The US president says the acclaimed journalist’s White House portrayal is a ‘con’
Donald Trump has dismissed a highly critical book on his presidency by the respected investigative journalist Bob Woodward as a politically motivated “con of the public”.
Woodward, one of the journalists who helped uncover the Watergate scandal, portrays the Trump White House as chaotic and dysfunctional in his new book Fear.
Woodward, who based his book on hundreds of hours of interviews with key players in the Trump administration, claimed some of these figures had deliberately protected the US from its president, by ignoring his often intemperate orders.
Trump has hit back in a series of tweets claiming that Woodward was working for the Democratic party and that publication of the book was timed to damage the Republicans in the midterm elections in November.
The White House press secretary, Sarah Sanders, dismissed the book as “nothing more than fabricated stories, many by former disgruntled employees”.
She claimed in a statement: “While it is not always pretty, and rare that the press actually covers it, president Trump has broken through the bureaucratic process to deliver unprecedented successes for the American people. Sometimes it is unconventional, but he always gets results. Democrats and their allies in the media understand the president’s policies are working and with success like this, no one can beat him in 2020 – not even close.”
The White House also issued a statement from the chief of staff, John Kelly, a source quoted in the book, denying one of its claims.
Trump accused Woodward of making up quotations attributed to Kelly and the US defence chief, James Mattis.
According to the book, Kelly was said to be so incensed by Trump’s behaviour that he privately described the president to other aides as an “idiot” and complained that they were in “Crazytown”.
“The idea I ever called the president an idiot is not true,” said Kelly.
Meanwhile Trump’s former lawyer John Dowd told Axios he had never called Trump a “fucking liar”, as Woodward reported.

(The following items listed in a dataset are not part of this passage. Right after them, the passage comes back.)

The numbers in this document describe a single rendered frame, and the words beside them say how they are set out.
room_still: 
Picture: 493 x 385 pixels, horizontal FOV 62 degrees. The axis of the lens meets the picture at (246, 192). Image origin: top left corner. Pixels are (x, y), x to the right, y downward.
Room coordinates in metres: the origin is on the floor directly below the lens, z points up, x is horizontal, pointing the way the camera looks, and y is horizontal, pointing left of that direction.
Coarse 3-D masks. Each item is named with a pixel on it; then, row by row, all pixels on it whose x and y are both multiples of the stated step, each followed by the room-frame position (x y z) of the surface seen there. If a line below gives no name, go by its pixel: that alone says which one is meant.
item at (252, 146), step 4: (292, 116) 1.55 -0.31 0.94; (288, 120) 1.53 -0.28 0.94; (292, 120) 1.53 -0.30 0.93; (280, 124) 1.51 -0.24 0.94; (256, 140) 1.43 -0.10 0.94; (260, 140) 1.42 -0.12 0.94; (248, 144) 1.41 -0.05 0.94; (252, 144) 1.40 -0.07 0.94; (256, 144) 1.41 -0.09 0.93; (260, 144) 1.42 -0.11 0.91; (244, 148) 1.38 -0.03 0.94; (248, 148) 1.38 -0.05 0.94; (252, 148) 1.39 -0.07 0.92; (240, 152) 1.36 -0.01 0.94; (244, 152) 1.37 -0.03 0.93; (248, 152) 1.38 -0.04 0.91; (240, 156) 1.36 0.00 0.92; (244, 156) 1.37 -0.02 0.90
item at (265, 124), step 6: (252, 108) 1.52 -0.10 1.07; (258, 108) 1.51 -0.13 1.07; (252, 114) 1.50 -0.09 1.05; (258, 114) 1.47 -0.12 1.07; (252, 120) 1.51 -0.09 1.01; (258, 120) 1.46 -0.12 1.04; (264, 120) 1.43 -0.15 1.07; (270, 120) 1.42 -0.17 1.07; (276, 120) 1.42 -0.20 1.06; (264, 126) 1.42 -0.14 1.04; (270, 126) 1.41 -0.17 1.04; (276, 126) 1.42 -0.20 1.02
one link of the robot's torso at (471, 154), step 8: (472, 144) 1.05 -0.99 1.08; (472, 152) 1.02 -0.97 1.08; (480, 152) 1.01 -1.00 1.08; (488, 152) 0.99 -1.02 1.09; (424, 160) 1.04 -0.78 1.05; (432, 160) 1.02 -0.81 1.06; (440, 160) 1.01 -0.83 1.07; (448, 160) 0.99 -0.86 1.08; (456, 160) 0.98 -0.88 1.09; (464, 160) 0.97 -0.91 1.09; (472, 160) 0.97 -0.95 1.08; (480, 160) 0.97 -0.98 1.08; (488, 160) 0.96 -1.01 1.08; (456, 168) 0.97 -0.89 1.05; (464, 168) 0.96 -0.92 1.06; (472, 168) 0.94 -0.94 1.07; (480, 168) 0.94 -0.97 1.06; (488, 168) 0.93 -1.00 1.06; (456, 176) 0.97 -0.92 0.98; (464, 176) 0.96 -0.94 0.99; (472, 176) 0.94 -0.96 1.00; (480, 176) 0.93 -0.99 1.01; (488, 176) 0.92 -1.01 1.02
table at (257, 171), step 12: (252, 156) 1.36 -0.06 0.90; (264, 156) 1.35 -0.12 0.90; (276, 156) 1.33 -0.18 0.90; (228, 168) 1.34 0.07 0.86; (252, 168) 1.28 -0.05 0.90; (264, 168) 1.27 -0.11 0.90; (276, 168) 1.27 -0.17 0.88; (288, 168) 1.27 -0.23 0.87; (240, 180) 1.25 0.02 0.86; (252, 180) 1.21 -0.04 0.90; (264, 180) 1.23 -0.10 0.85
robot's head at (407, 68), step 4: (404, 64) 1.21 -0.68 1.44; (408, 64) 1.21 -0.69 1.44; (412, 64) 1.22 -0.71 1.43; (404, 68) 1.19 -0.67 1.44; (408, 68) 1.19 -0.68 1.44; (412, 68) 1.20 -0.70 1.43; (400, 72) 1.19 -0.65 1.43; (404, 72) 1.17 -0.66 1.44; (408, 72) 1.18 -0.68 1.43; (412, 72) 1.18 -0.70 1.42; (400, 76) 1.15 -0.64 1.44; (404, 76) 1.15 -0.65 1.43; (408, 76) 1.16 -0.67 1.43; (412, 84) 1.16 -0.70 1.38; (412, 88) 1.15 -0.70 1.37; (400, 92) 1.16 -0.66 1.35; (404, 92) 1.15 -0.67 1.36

According to Woodward, Mattis told staff to ignore a tirade by Trump against Syria’s president Bashar al-Assad in the wake of a chemical weapons attack in April 2017 and the US president’s alleged statement: “Let’s fucking kill him!”
Woodward quoted Mattis as telling staff: “We’re not going to do any of that. We’re going to be much more measured.”
Woodward was denied access to Trump during his research despite repeated requests. But he was granted a phone interview with Trump after completing the book. In a recording of the conversation, released on Tuesday by the Washington Post, Trump told Woodward: “you’ve always been fair”.
But after publication of the book Trump challenged Woodward’s integrity.
The book quoted Trump accusing his attorney general, Jeff Sessions, of being “mentally retarded”. Woodward claimed he went on: “He’s this dumb southerner [who] couldn’t even be a one-person country lawyer down in Alabama.”
Trump has publicly criticised Sessions, but on Wednesday he denied ever using such language to describe anyone.